When Mike Williams wandered off into the sunset three years ago, he obscured the world's view of it with his bulk. A biography of him might have been called Girth of a Nation.

He was 360 pounds as a rookie with the Buffalo Bills in 2002 and you only wish your 401(k) plan had grown the way he did. When his career ended in 2006 on the Jacksonville Jaguars' injured reserve list, he could boast of few highlights and a waist line headed for 50 inches.

That same Mike Williams put his hand in the dirt on Thursday at Redskins Park, continuing a remarkable attempt at a comeback. Or maybe not quite the same Mike Williams. There's an awful lot less of him now and he's in the mix at right tackle for the club, which released Jon Jansen and will likely choose between Williams and Stephon Heyer when it picks a starter.

"It felt good. It felt different. I had so much more flexibility," said Williams, who was the fourth overall pick in the '02 draft and one of its bigger (literally) busts.


Chris Samuels (AP Photo)

In Williams' story may lie the seeds of success for the Redskins' offensive line this year. This group took the brunt of the blame for the second-half collapse in 2008, some of that fairly and some because of injuries to left tackle Chris Samuels and right guard Randy Thomas.
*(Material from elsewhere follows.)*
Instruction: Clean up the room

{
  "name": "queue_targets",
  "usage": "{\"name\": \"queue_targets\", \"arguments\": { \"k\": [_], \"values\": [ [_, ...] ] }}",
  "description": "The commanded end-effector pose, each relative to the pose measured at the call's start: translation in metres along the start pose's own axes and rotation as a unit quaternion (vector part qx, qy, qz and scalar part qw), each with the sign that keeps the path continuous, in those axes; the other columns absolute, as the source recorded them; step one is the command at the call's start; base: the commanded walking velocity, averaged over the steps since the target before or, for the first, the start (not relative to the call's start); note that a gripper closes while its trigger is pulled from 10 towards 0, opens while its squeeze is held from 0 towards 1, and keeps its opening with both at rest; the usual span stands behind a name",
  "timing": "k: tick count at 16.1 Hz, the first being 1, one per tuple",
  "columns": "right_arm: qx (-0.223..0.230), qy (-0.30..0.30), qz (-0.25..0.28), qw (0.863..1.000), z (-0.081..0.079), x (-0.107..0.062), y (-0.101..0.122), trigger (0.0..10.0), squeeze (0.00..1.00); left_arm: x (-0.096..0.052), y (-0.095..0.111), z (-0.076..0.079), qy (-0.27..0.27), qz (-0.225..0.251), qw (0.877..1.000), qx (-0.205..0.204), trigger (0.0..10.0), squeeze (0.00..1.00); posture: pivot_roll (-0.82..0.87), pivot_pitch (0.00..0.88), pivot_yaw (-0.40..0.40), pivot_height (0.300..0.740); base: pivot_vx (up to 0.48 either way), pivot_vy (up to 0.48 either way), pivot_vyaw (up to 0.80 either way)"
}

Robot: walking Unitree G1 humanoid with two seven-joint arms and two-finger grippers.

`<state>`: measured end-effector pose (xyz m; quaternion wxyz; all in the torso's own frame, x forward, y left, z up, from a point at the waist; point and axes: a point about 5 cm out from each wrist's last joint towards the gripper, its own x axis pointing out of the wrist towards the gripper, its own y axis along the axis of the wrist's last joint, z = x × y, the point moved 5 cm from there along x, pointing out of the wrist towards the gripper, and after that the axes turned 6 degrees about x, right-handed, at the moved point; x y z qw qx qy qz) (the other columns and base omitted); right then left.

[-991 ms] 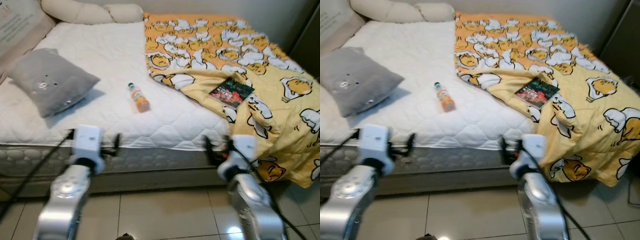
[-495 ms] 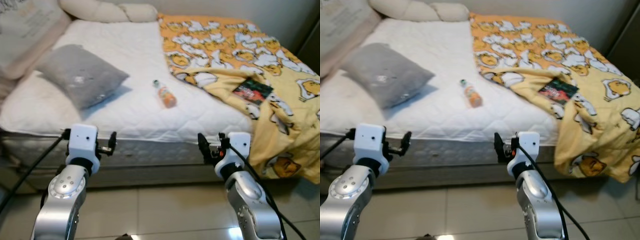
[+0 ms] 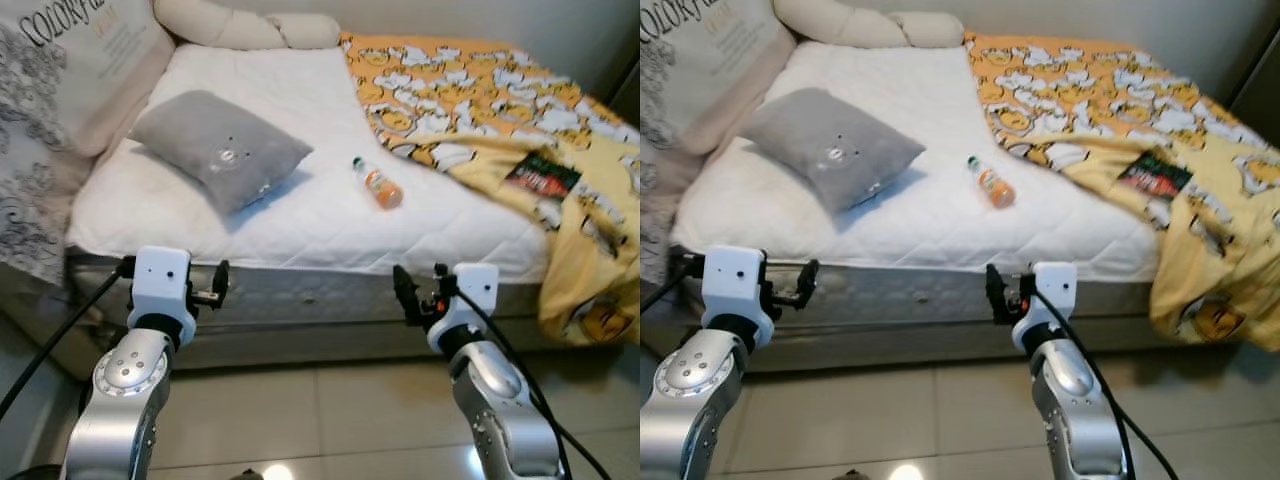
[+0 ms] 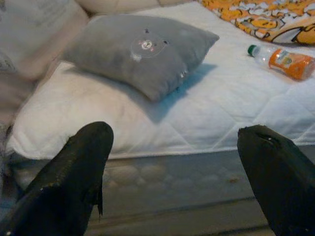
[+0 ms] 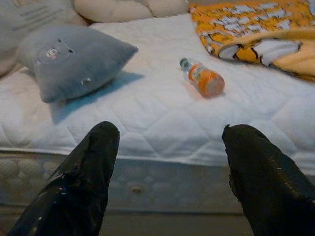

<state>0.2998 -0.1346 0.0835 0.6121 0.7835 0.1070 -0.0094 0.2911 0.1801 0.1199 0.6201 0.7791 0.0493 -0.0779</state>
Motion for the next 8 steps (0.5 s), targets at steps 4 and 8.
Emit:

This whole line is a comeback story. While that's inspiring, it's important to remember that not every comeback attempt ends happily. A player away from the game for three years, like Williams, may not recover the agility and attitude necessary. He is older, at 28, and his competitors younger.

"It's hard," center Casey Rabach said as the Redskins left the field following their two-hour morning workout. "No matter how many years you played, when you try to come back, it's hard."

Rabach saw Williams when the Redskins first signed him. Williams weighed 450. Fortunately the Redskins were not paying him by the pound. And that's probably a good thing for Williams now as well. He's down to 342 after intense workouts in Arizona and a remade diet.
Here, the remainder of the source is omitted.